Nepal’s dalits step up fight for constitutional rights
by - 1st October 2010
Kathmandu, September 27 (Lapido) – Nepal’s five million Dalits are pinning their hopes of an end to discrimination on a new Constitution being introduced next year to replace the country’s 240-year old Hindu monarchy with a democracy.
Considered ‘untouchable’ or ‘contagiously impure’ in hierarchical Hindu societies, Dalits have remained the poorest of the poor for over two millennia in Nepal.
With the help of human rights groups and activists, the Dalits are fighting back, calling for an end to their inhuman treatment and for their rights to be enshrined in the new Constitution which comes into effect next year.
Man Bahadur Bishwakarma, 61, who was raised in west Nepal, told Lapido how he was made to realise he was ‘impure’ at the age of 13.
‘A “higher caste” resident beat me with sandals for possessing, and thereby “defiling”, the Gita [a Hindu scripture],’ he said.
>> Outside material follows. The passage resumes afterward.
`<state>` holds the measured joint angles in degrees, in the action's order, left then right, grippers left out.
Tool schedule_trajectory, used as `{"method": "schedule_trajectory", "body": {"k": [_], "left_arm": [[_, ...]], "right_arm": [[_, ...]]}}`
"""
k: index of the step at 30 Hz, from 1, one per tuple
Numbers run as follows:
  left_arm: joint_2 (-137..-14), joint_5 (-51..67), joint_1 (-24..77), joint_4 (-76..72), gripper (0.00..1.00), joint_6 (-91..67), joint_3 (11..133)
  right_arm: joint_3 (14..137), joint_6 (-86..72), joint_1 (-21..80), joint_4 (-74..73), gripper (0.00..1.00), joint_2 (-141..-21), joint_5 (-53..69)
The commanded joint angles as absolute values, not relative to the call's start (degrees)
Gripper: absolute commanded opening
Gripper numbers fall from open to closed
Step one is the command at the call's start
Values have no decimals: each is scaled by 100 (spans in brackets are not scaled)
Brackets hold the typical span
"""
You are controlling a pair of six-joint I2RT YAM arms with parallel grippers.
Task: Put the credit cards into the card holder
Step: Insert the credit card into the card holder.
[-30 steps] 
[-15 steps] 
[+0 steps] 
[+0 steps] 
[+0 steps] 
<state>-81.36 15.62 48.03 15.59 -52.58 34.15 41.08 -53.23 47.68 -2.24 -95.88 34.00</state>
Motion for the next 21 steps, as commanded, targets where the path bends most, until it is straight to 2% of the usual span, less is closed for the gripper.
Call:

The Gita belonged to Mr Bishwakarma’s father who served in the Gurkha regiment of the British Indian Army.
‘Though an illiterate, he was keeping the book in the house, hidden in a cupboard. I found it after his death.’
Today, Mr Bishwakarma, one of the most prominent Dalit politicians in Nepal, is heading the campaign to underwrite new constitutional rights for the country’s ‘untouchables’ – who number a fifth of the population.
Until recently, he was the sole Dalit member in the Central Working Committee of Nepal’s oldest party, the Nepali Congress.
Another Dalit man recalled the discriminatory treatment he faced early in his life.
‘My school would hold a function on the king’s birthday each year, but Dalit students would be made to sit separately,’ said Ram Nepali, who studied in the Gorkha district in west Nepal.
Today, Mr Nepali is a Dalit activist.
Nepal was the world’s only Hindu kingdom until the fall of the monarchy in December 2007. However, as Pushkar Khati, from the Dalit NGO Federation of Nepal, explained, Dalits continue to suffer. They cannot rent a house – even in the capital, Kathmandu – unless they conceal their caste. In rural Nepal, Dalits cannot sit together at the same table with ‘higher castes’.
Human rights groups say a majority of the thousands of bonded labourers and trafficked sex workers are Dalit.
Mr Nepali added, ‘What hurts the most is that discrimination is based on scriptures.’ He quotes The Manusmriti, one of the earliest Hindu scriptures, which says the Shudras (labourers) are of low origin and cannot own goods or property.
Mr Khati affirmed that the caste system was still being promoted using religion. As part of an annual ritual in Nepal’s biggest temple, Pashupatinath, in Kathmandu, the idol of a god is taken to the houses in the neighbourhood, including a Dalit hamlet, Ambedkar Basti.
However, when the idol is brought back to the temple for re-installation, the priests publicly scold the god for entering into the houses of Dalits.
Politician Mr Bishwakarma is ‘hopeful’ that Dalits will get their rightful place in society with the advent of democracy.
Currently, 45 percent of all seats in politics and government jobs are reserved for marginalised communities, of which 15 percent are for Dalits.
‘This is not sufficient. Dalits want proportional reservation,’ Mr Khati asserted, explaining that many Dalits hid their origin for the 2001 Census out of fear. ‘In the next Census in 2011, Dalits will surely be over 20 percent.’